Whether the audience has loved the journey or not, in this second season as Eda and Serkan re-learn how to be together, with each episode Ayse is attempting to capture one central idea.
Episode 40: With a five year time jump, Serkan and Eda’s chance meeting creates grounds for a new kind of love, but he’s unaware of Kiraz and the episode ends on a crescendo of the Bolat and Yildiz families coming into confrontation with the existence of Kiraz.
Episode 41: We see Serkan not only accepting that he still loves Eda but also makes bold and unwelcome moves towards her to try and establish that neither are indifferent to each other. They end on a passionate kiss.
Episode 42: Eda tests Serkan’s readiness to be a father but when she perceives his inadequacy, she prepares to leave with Kiraz, only to realize that Serkan had indeed formed a good bond with Kiraz outside of her purview. The episode appropriately ends on Eda’s confession that Kiraz is their child.
Episode 43: Believing Serkan’s stated reasons for their breakup but with hopes that Serkan will want to be a part of their life, Eda is again hurt to know that he’s unwilling to play the role of a father. She eventually learns and accepts the truth about his reasons for staying away, and is pleasantly surprised when he publicly assumes the responsibility of being Kiraz’s father, with full cognizance of what it means in terms of being there for her.
Episode 44: Serkan is attempting to learn how to be a father and, as with anything else, he wants to understand rules and be the best at executing the rules. Kiraz is pleased to be with him and engages with him but still calls him Serkan Bolat. Eda tells him that as long as he does his best, Kiraz will love him; perfection isn’t necessary. While he tries to reestablish trust that he will no longer bail on his love or his family, and Eda tries to keep him at bay, a court decree forces them to live under the same roof.
Episode 45: Eda and Serkan are trying to learn the new normal of being a three-person family unit, with the forced guideline of mutual honesty. Whereas it is obvious he wishes to reunite, Eda continues to resist for her own sake. While she wants for Serkan to be there for Kiraz, she tries to control her own desires so that she doesn’t fall into another one of Serkan’s uncontrolled vortexes where she loses herself again. When Kiraz ends up in the hospital due to an anaphylactic reaction to strawberries, and she wakes up to both her parents, she finally tells Serkan that she’s happy he came back from space and calls him Baba.
With each episode, the desired outcome is for Eda and Serkan to be making sure and steady steps towards each other but, as I mentioned in my last review, the execution hasn’t been as smooth as it could have been. Intent has gotten lost under shallow banter, the process of Kiraz’s full acceptance of her father and the depth of Eda’s distrust gets buried under choppy editing. Thematically, the following are what I chose to focus on in this latest episode.
A FAMILY UNIT
Through her conversations with Can, it becomes evident that Kiraz has no concept of a stable, immediate family unit consisting of a father, mother and child. Whereas she has believed that her father is out in space, she doesn’t fully understand the true role of a father, and how his interaction ought to be with her mother. Serkan Bolat is now established as her father figure, he is now under their roof but she still assumes Serkan Bolat will simply take one of the many rooms in the house until Can tells her that Mom & Dad usually love each other and that they share a room.
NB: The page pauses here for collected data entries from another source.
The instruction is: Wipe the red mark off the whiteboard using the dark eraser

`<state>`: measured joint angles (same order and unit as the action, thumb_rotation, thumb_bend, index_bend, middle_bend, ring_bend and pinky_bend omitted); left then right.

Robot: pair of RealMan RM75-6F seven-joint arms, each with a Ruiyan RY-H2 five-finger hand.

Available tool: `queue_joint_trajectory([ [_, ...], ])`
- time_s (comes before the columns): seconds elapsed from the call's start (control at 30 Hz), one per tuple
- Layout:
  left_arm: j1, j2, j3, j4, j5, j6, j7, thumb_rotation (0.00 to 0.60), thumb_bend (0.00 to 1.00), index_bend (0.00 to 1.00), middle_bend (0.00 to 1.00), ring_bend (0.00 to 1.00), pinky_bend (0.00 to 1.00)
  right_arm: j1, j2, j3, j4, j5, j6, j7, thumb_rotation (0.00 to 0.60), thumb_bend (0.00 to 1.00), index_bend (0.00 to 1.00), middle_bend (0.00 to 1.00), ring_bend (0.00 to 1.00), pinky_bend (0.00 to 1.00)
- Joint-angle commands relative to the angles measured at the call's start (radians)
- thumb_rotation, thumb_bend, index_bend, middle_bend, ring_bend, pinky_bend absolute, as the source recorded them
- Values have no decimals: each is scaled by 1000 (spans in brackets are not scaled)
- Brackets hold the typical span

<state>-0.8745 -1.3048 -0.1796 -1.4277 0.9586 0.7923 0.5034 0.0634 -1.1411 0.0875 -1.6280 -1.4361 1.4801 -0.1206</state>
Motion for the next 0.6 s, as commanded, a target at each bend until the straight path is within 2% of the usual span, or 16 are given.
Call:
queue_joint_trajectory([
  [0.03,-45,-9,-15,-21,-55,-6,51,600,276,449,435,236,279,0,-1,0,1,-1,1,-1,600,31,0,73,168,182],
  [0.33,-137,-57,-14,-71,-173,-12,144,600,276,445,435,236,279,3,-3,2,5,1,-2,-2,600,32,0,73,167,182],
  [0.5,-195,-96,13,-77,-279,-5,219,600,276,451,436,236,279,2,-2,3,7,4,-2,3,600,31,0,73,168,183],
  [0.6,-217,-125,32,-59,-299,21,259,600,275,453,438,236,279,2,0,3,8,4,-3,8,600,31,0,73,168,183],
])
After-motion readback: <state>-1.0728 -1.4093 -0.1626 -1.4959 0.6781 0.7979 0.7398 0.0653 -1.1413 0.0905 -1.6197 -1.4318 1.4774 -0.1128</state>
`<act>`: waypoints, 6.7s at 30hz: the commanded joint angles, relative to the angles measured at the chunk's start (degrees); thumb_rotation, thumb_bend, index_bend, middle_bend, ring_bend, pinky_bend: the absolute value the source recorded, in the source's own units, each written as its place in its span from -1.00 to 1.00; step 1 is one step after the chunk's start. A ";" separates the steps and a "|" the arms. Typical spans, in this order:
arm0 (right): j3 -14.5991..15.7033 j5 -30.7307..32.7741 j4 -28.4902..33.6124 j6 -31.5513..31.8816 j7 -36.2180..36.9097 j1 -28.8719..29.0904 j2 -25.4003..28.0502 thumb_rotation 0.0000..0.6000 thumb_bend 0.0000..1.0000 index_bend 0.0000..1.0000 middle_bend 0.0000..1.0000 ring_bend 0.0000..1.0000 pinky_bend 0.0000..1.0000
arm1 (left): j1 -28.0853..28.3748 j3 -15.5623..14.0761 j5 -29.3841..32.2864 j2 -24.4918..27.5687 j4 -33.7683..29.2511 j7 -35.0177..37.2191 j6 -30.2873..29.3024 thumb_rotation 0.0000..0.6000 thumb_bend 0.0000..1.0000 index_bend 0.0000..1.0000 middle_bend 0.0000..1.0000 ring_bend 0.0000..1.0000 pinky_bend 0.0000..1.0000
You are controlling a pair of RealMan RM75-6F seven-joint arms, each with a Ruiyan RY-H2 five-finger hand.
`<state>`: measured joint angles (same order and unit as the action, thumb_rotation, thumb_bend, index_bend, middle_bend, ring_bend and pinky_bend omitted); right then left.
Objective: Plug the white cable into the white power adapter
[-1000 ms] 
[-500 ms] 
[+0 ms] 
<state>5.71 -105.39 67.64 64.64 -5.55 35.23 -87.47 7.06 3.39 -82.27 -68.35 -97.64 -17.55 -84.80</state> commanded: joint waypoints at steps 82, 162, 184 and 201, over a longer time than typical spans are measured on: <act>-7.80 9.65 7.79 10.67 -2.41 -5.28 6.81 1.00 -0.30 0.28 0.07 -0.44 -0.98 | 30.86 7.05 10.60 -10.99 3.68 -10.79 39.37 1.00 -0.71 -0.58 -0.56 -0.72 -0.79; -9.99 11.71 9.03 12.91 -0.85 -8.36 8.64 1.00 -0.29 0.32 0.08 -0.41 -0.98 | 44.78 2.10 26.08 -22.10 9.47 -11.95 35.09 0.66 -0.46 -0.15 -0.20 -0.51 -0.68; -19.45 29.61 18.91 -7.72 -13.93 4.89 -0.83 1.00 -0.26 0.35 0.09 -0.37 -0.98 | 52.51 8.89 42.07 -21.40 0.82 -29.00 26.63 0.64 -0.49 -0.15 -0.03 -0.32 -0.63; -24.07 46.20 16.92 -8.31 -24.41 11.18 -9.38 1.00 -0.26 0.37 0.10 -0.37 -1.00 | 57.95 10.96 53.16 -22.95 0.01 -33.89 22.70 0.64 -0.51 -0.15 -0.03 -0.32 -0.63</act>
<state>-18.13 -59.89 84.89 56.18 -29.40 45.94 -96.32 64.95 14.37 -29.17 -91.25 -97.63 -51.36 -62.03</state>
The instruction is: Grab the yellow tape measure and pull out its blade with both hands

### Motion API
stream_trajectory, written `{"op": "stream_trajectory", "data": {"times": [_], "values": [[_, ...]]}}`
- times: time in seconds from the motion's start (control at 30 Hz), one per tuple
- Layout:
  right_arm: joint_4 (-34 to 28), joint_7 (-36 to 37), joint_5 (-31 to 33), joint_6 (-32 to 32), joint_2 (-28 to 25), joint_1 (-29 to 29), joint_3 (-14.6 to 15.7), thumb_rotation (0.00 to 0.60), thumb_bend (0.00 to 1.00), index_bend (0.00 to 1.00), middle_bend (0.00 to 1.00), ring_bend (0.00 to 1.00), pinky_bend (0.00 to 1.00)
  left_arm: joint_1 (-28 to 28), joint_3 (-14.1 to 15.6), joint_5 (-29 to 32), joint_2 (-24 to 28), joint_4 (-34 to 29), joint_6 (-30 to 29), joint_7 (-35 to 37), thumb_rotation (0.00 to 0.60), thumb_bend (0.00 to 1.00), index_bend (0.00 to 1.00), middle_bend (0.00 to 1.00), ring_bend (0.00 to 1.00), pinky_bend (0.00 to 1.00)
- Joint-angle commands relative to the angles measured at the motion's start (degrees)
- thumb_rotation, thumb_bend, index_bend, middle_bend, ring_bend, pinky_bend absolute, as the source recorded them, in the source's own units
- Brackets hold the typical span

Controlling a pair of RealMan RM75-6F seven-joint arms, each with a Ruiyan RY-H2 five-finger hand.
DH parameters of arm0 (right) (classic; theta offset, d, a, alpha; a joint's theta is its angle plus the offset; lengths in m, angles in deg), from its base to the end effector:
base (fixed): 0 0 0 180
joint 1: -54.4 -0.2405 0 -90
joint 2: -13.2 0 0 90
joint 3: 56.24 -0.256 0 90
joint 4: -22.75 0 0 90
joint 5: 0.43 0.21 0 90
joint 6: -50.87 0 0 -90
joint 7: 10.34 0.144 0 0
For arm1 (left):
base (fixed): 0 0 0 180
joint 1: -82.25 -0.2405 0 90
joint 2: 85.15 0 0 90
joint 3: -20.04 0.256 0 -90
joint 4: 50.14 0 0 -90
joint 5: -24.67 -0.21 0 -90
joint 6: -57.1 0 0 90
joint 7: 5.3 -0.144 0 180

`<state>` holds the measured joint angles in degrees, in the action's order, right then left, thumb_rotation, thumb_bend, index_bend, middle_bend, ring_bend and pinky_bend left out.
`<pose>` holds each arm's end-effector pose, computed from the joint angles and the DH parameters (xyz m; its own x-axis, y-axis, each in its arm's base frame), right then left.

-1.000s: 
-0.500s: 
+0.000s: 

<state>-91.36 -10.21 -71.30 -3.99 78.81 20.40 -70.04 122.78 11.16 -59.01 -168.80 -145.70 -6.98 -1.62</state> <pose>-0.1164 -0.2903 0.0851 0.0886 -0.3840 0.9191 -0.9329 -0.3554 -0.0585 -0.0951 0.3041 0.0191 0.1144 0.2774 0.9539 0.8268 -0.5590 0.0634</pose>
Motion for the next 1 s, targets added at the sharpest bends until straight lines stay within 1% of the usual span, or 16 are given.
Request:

Maybe Kiraz will also learn from Can that Mom & Dad are usually also married.
How confusing for a little person that her adults could not figure themselves out enough to provide that kind of stability in her growth. Now that they have been forced to live together, and as Kiraz accepts Serkan more and more into her daily routines, what is the best choice for Kiraz?
Upon understanding that Kiraz’s world will get rocked if they didn’t stay in the same room, Eda puts her self-preservation on the back burner and allows Serkan a spot on the floor in her room, but with Serkan that never remains status quo and she finds herself serpentine with him in the morning. For Kiraz, it was a wonderful and almost natural sight to walk into, followed by a fun morning cooking session with the parents.
And throughout the episode, Kiraz gets many more touchpoints of interacting with Serkan as her father figure, feeling the sense of protection and security he provides, and watching him stand next to her mother where she begins to see them as one. This sense of continuity leads her to call Serkan Baba for the first time since knowing that Serkan is her father.
And herein lies the conflict that Eda will need to resolve for herself. Does she forsake her trust issues and embrace what she knows to be the best solution for Kiraz? Or does she hold onto her plan of somehow co-parenting Kiraz while she remains single knowing that she and Serkan love each other completely? Despite their professed great love, she has been hurt repeatedly by the same habit of him walking away when things got tough, and he was unwilling to face his fears about becoming a father because he didn’t know what he didn’t know. Thrust into the situation years after the fact, he is performing admirably and Eda even tells him at the hospital when he’s berating himself for Kiraz’s condition that he doesn’t have to be perfect, he just needs to be with them. With all this knowledge and acknowledgement in hand, how should Eda try to build her family for Kiraz?
FORCED HONESTY
Once again, a mature adult decision of being honest with each other, after loving each other for more than six years, is forced upon Eda and Serkan by Hulya, the pedagogue hired for Kiraz. Serkan knows Eda is likely to cheat because he has laid all his cards out on the table, and uses the honesty card as a wager to goad Eda into accepting a longer presence in her home. Setting aside the toxicity of this scenario where Serkan and Eda repeatedly prove they do not know how to be a couple, it is positive progress throughout the episode that they finally choose honesty with each other.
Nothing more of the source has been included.